Exercise details ->
Return the listing below in full, with every line exactly as it is.

--

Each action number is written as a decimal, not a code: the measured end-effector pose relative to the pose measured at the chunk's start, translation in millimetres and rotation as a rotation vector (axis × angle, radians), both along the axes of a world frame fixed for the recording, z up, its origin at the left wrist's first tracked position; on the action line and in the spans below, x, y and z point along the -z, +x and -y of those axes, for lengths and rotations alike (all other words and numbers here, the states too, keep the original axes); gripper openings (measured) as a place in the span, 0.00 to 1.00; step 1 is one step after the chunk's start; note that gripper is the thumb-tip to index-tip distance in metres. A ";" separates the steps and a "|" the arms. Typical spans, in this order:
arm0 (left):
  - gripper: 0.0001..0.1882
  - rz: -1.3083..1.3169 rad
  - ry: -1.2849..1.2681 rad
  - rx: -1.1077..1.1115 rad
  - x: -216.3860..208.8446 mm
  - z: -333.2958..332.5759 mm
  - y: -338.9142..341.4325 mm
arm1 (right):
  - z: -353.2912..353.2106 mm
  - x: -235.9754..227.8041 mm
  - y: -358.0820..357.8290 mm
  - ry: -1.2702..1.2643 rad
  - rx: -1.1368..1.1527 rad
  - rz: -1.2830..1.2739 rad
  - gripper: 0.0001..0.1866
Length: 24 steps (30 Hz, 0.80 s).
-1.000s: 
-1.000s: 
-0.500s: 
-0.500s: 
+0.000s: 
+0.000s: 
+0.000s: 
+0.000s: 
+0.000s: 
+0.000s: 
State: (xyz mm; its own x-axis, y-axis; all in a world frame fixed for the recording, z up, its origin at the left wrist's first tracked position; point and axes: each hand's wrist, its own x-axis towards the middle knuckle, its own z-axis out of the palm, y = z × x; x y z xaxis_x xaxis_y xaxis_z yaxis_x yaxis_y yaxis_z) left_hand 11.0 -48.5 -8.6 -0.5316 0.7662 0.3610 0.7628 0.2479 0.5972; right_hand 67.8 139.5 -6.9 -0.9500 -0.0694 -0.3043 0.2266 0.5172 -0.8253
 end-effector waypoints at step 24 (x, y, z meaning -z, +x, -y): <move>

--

Solution below ->
Each action number is written as a decimal, not a code: the measured end-effector pose relative to the pose measured at the chunk's start, translation in millimetres and rotation as a rotation vector (axis × angle, radians), both along the axes of a world frame fixed for the recording, z up, its origin at the left wrist's first tracked position; on the action line and in the spans below, x, y and z point along the -z, +x and -y of those axes, for lengths and rotations alike (all other words and numbers here, the states too, keep the original axes); gripper openings (measured) as a place in the span, 0.00 to 1.00; step 1 is one step after the chunk's start; note that gripper is the thumb-tip to index-tip distance in metres. A ";" separates the steps and a "|" the arms. Typical spans, in this order:
arm0 (left):
  - gripper: 0.0001..0.1882
  - rz: -1.3083..1.3169 rad
  - ry: -1.2849..1.2681 rad
  - rx: -1.1077..1.1115 rad
  - x: -216.3860..208.8446 mm
  - z: -333.2958..332.5759 mm
  - y: -338.9142..341.4325 mm
arm1 (right):
  - z: -353.2912..353.2106 mm
  - x: -235.9754..227.8041 mm
  - y: -358.0820..357.8290 mm
  - ry: -1.2702..1.2643 rad
  - rx: -1.1368..1.1527 rad
  - rz: -1.2830..1.2739 rad
  - gripper: 0.0001..0.1866
Length: 24 steps (30 Hz, 0.80 s).
-1.000s: 
-1.000s: 
-0.500s: 
-0.500s: 
+0.000s: 
+0.000s: 
+0.000s: 
+0.000s: 
+0.000s: 
+0.000s: 
State: (xyz mm; its own x-axis, y-axis; all in a world frame fixed for the recording, z up, its origin at the left wrist's first tracked position; point and axes: each hand's wrist, its own x-axis towards the middle knuckle, its own z-axis out of the palm, y = z × x; x y z xaxis_x xaxis_y xaxis_z yaxis_x yaxis_y yaxis_z) left_hand 11.0 -48.5 -8.6 -0.5316 0.7662 0.3610 0.7628 0.2479 0.5972; right_hand 67.8 139.5 -6.9 -0.9500 -0.0694 -0.3043 0.2266 0.5172 -0.8253
 end-effector waypoints at step 24 (x, y, z meaning -z, +x, -y): <move>

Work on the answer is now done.